Add fruit: Add some fresh peach slices, apple pie filling, cherry pie filling, blueberries, raspberries, or sliced strawberries right on top and down between the cinnamon rolls before adding the cream and baking.


Add nuts: Add 3/4 cup chopped pecans to the brown sugar and butter mixture. You could even do this first, then place the cinnamon rolls on top. After baking, flip the whole thing upside down for easy pecan sticky buns.


Nutrition:

Calories: 273kcal | Carbohydrates: 30g | Protein: 1g | Fat: 18g | Saturated Fat: 11g | Polyunsaturated Fat: 1g | Monounsaturated Fat: 4g | Trans Fat: 0.4g | Cholesterol: 50mg | Sodium: 101mg | Potassium: 53mg | Fiber: 0.4g | Sugar: 29g | Vitamin C: 0.1mg | Calcium: 42mg | Iron: 0.2mg


"I have also made these with the regular sized cinnamon buns and combinging two of the rolls making one large one. This was because they were out of the grands size at my local grocery store, and they swelled up to bigger than grands. So yes, this works too! it These were a great Christmas morning hit! I even added chopped pecans and drizzled with maple syrup for an alternative flavor!"

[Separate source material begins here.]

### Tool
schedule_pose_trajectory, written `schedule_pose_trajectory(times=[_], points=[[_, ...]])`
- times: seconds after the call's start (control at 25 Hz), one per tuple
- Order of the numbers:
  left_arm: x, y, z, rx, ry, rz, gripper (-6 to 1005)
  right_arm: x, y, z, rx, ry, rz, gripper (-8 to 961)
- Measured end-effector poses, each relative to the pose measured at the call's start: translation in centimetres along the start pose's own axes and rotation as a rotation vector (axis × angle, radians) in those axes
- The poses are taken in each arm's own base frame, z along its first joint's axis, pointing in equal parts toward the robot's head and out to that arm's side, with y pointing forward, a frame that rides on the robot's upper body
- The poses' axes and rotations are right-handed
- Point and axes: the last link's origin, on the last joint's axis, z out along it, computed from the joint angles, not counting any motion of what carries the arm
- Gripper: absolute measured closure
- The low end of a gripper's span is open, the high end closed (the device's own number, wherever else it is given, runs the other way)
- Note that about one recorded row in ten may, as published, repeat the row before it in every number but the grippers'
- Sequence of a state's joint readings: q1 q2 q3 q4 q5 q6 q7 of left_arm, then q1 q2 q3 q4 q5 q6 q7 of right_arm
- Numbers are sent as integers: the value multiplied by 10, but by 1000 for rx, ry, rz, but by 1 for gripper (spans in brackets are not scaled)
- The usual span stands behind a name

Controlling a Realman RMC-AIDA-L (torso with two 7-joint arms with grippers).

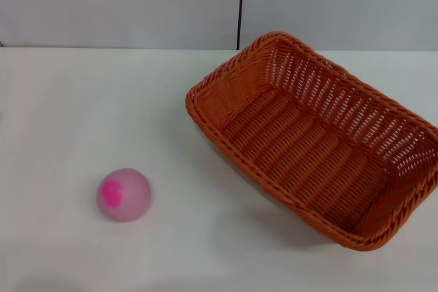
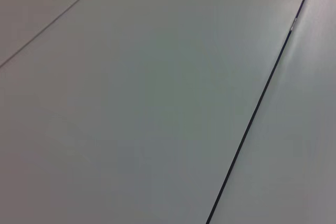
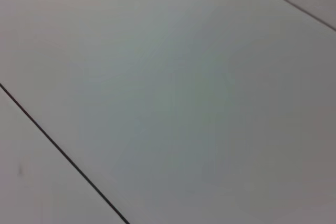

CWT is not a certified dietician or nutritionist. Any nutritional information shared on this site is an estimate counted through measurements and package nutritional information used in each recipe. If calorie, macro counting and other nutritional values are important to you, I recommend running the ingredients through your choice of nutritional calculator you prefer. Calories can vary depending on national brands used per recipe.